The enormous success of backing some of the largest companies, which have been labeled as "disruptors" in the market within the past decade, has been possible due to filling unique deficiencies. However, there is noticeable change coming to the world of venture capital, so the playing field can be more balanced to include a more gender neutral approach to the visibility of women-owned venture capital groups. In a recent interview which aired on Bloomberg Television's Studio 1.0 with Michael Moritz of Sequoia Capital, he stated that some of the disparity in the venture capital markets can be attributed to education in the formative years.
According to the Cruchbase Women Venture Report, which was commenced to study the percentage of women with decision-making authority as investing partners at leading venture and micro-venture firms, 7 percent of partners at the top 100 venture firms are women.

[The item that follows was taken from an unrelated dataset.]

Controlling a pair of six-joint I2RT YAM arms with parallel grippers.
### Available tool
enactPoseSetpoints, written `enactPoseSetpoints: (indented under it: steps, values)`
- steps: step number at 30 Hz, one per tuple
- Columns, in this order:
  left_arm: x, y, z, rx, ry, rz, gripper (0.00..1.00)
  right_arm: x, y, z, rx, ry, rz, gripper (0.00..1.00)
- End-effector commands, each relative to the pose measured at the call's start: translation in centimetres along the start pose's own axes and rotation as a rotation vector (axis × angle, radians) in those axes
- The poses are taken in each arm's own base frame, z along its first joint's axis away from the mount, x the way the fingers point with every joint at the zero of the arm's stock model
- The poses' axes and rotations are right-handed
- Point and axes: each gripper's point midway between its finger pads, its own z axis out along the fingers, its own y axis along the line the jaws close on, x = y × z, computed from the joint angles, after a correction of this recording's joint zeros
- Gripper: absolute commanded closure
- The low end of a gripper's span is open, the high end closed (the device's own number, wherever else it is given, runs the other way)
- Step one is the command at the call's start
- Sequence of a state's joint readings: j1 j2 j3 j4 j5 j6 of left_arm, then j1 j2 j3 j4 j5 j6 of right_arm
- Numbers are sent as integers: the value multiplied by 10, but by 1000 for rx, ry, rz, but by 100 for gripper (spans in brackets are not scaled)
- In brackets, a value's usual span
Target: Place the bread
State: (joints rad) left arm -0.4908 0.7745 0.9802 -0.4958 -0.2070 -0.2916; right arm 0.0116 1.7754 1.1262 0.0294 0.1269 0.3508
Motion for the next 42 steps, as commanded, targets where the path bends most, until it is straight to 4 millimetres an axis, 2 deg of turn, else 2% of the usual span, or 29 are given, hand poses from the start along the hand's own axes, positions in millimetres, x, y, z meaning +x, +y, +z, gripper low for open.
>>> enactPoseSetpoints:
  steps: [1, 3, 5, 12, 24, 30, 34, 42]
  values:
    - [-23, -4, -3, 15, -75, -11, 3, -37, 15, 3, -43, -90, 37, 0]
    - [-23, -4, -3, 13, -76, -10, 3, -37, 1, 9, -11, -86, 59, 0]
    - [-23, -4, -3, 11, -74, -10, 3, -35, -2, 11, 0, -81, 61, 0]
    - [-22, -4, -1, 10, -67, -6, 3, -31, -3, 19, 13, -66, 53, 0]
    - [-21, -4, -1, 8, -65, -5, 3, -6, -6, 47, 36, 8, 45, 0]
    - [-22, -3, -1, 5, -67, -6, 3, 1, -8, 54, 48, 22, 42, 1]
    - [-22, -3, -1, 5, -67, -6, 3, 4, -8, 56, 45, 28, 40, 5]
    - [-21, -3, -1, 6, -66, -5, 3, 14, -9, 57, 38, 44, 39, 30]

In addition, women received a mere $1.46 billion in VC investments last year, compared to $58.2 billion for all-male founders, according to Merian Ventures.
There are several women who are leading the way and reaching back to teach others how to begin investing and leveraging partnerships with VCs. Leaders such as Kirsten Green, founder of Forerunner Ventures, prove that women can crack the code in the venture capital world. Time magazine ranked her as one of the most influential people of the year in 2017. Forerunner also invests in women-led businesses and female founders. Green believes people are waking up to the reality that women are making an impact in the VC world.
I recently connected with 37 Angels founder and associate dean of Columbia Business School, Angela Lee. 37 Angels is a group of women venture capitalists who are committed to educating and investing in early stage entrepreneurs, and also hosts several workshops for novice angels investors to learn how to invest in young companies.
Here are four things every woman entrepreneur needs to know before pitching their business to angel investor and/or VCs.
Ask for more.
"Ask for 150 percent of what you think you [will] need," Lee told me. This has been a recurring issue in the startup world, partially due to the fear of rejection. "[Women] need to ask with real authority and conviction," Green said in a recent interview with CNN Money. The key to every successful negotiation is to ask for more, and settle as close the number that you need. If you aim for "just enough," you will run the risk of securing less, which can affect the valuation of your company as well.
Learn how VCs ask questions.
Lee discussed the differences that commonly occur in pitch meetings between men and women. "[They] ask male founders promotion-based questions such as, how do you plan to acquire new customers?, etc. When speaking to female founders, they may ask more convention-based questions, i.e. how do you prevent competitors from stealing market share?" She advises women entrepreneurs to answer convention-based questions, but make sure you spin it into a promotion answer to prove you know how to create value for the investor.
Immerse yourself in the VC ecosystem.
Women entrepreneurs need to network in the startup and investing community consistently so they can learn what investors are seeking. Lee said, "If you attend at least one networking event per week, you will learn what to expect." Groups such as the Angel Capital Association and Funding Post host several angel and capital investor events on a regular basis, which can provide value for entrepreneurs seeking funding. In 2014, I attended the Southeast Venture Conference (SEVC) before it ended and of the 1,100 attendees that year, there were fewer than 200 women.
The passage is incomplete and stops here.